Hari itu, Sugimin dan Lestari resmi menjadi sepasang suami istri. Acara yang di hadiri seluruh masyarakat kampung trenggiling itu. Ketua RT, ibu ibu PKK, jamaah yasin tahlil, karang werda lansia, juga buruh tani Sarengat. Sarengat adalah mertua Sugimin. Dan hari itu pula, adalah dimana anak yang dikandung Lestari akan sumbangan sperma haram Tejo hadir, turut menjadi saksi pernikahan orang tua mereka.

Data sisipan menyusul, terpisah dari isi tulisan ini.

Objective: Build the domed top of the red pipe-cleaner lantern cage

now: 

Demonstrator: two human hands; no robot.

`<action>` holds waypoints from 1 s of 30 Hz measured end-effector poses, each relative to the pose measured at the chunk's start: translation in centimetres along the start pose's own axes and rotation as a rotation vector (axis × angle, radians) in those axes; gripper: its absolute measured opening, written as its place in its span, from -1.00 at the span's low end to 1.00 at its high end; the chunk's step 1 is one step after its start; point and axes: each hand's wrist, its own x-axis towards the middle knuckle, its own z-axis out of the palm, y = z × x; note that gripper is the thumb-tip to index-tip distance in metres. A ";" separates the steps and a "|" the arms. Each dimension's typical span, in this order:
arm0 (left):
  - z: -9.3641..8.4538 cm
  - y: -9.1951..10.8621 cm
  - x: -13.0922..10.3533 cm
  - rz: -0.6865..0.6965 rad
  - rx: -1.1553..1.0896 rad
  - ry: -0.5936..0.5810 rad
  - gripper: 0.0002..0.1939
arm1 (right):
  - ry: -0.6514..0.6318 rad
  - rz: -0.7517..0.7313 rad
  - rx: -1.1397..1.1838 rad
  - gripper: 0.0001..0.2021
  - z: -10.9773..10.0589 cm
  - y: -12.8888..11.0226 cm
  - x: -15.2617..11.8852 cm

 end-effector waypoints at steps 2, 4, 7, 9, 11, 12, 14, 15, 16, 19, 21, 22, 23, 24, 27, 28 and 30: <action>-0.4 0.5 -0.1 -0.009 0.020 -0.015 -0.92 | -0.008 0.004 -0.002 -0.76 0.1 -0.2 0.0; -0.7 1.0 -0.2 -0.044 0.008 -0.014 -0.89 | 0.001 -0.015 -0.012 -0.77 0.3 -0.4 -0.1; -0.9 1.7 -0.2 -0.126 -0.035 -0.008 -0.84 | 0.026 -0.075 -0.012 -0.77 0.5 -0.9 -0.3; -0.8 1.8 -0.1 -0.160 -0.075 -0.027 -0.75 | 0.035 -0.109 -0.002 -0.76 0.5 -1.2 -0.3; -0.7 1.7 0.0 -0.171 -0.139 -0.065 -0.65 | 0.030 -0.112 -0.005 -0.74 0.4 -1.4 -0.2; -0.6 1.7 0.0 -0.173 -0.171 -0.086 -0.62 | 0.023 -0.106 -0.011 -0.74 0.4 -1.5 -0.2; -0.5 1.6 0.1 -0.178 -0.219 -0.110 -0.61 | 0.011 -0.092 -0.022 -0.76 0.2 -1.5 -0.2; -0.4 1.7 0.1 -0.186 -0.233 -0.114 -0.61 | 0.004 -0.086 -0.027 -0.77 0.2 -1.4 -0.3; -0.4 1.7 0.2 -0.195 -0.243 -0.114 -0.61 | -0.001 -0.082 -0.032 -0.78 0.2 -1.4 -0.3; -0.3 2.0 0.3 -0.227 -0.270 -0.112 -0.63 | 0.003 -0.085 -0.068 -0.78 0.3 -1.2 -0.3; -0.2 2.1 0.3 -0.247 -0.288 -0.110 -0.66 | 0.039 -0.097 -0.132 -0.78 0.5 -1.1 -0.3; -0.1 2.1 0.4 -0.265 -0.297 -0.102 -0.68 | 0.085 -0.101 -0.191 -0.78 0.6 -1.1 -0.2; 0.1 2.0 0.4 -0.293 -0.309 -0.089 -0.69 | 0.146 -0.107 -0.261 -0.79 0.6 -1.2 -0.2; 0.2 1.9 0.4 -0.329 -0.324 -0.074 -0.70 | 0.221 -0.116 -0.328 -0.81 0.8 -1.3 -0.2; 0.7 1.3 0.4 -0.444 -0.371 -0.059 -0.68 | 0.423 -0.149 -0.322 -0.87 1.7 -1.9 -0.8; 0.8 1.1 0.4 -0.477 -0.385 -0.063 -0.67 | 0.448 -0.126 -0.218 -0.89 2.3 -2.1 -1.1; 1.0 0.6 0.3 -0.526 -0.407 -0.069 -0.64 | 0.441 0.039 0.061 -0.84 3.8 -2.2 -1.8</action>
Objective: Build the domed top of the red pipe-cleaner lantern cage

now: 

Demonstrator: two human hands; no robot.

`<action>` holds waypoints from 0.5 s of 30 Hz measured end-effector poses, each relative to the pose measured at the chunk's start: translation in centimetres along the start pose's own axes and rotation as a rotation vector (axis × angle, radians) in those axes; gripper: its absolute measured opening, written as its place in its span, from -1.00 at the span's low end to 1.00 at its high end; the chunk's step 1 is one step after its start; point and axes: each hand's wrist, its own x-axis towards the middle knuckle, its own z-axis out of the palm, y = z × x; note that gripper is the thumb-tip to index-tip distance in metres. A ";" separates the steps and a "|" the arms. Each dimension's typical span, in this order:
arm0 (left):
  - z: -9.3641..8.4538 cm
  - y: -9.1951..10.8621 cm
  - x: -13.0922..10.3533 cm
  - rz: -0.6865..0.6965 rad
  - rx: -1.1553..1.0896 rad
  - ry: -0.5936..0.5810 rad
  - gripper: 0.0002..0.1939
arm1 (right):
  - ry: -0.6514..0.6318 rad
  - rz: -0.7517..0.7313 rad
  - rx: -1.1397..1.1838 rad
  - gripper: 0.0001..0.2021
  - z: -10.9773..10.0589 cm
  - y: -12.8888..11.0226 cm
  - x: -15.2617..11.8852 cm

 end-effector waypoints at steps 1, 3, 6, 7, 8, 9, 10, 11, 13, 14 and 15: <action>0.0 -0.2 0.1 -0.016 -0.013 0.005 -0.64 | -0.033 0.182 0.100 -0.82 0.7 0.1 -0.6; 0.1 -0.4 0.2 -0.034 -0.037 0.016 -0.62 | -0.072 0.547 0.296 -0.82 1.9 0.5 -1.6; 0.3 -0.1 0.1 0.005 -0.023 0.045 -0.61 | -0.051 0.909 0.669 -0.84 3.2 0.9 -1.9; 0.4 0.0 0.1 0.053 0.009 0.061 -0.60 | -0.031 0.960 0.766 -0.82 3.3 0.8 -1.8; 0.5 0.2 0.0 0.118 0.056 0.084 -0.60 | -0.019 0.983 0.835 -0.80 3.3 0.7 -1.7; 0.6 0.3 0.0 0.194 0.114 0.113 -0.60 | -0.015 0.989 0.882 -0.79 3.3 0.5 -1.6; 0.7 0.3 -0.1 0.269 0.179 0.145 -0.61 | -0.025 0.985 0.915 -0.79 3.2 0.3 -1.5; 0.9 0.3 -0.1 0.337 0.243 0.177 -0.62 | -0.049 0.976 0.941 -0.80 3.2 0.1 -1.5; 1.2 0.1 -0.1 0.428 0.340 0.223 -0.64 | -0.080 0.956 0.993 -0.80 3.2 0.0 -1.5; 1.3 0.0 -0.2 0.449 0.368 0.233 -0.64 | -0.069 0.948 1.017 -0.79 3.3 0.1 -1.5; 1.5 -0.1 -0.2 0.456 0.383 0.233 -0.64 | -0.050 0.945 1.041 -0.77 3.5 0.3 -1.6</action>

Mata mata setiap tamu undangan begitu luar biasa tajamnya. Diasah puluhan tahun mungkin oleh si empunya mata mata itu. Hingga sedikit saja melirik, langsung teriris hati para penglirik. Tatapan yang penuh arti cibir, sindir, caci, hina itu. Pada mempelai, terutama Lestari.
"Lihat anak itu, wajah riasnya sok belagak paling suci" salah satu sudut mulut dari mata mata itu bersuara.
"Sugimin juga kasihan hidupnya, masak harus berujung bergumul dengan pelacur abal abal" satu lagi iku menimpuk.
"Sugimin juga sudah pasti diancam pake linggis itu oleh pelacur abal abal!!"
"Tidak nyonya, Bukan pelacur abal abal. Pelacur murahan, gombal dikit, mau saja jadi kuda"
Mulut mulut yang berbicara lantang penuh ujaran kebencian itu. Datang menusuk telinga semua pendengarnya. Banyak yang ada di dalamnya. Tuduhan tak beralaskan yang hak, makian lengking lihai bak pemain ledhek, hinaan yang menggumpal lalu di lempar keras bak peluru peluru nipon.
Acara itu dirangkep. Pagi akad, malam resepsi. Letih memang pasangan itu. Dan saat malam tiba, semua telah kembali. Mereka berbaring sebentar, yang kemudian esok akan berpindah rumah di kota. Keinginan Lestari untuk pindah, karena takut nanti mulut tukang tusuk harus mereka terima setiap pagi dan petang nya.
Pagi tiba, semua berpindah. Saat matahari belum timbul dan bersinar di ujung bukit timur. Mereka mengemasi dan langsung angkat kaki. Berjalan, mencari angkutan untuk segera tiba.
Kota memang begitu riuh. Suasana desa pagi tadi masih singup, sepi. Kota sudah berlarian. Mungkin ini perbedaan pedesaan dan perkotaan. Riuh gemuruh mesin menderu sepanjang hari dan malam terdengar lantang. Mencari tempat tinggal di pinggira kota, yang kemudian menjadi tempat mereka menyusun hidup ini dalam tangga tangga kehidupan yang penuh akan kesulitan, hingga tiba di puncak yang mereka anggap sukses.
Tempat tinggal telah mereka temukan. Sebatas ruang kecil berukuran 5×5 dengan kamar mandi dan tanpa apa apa.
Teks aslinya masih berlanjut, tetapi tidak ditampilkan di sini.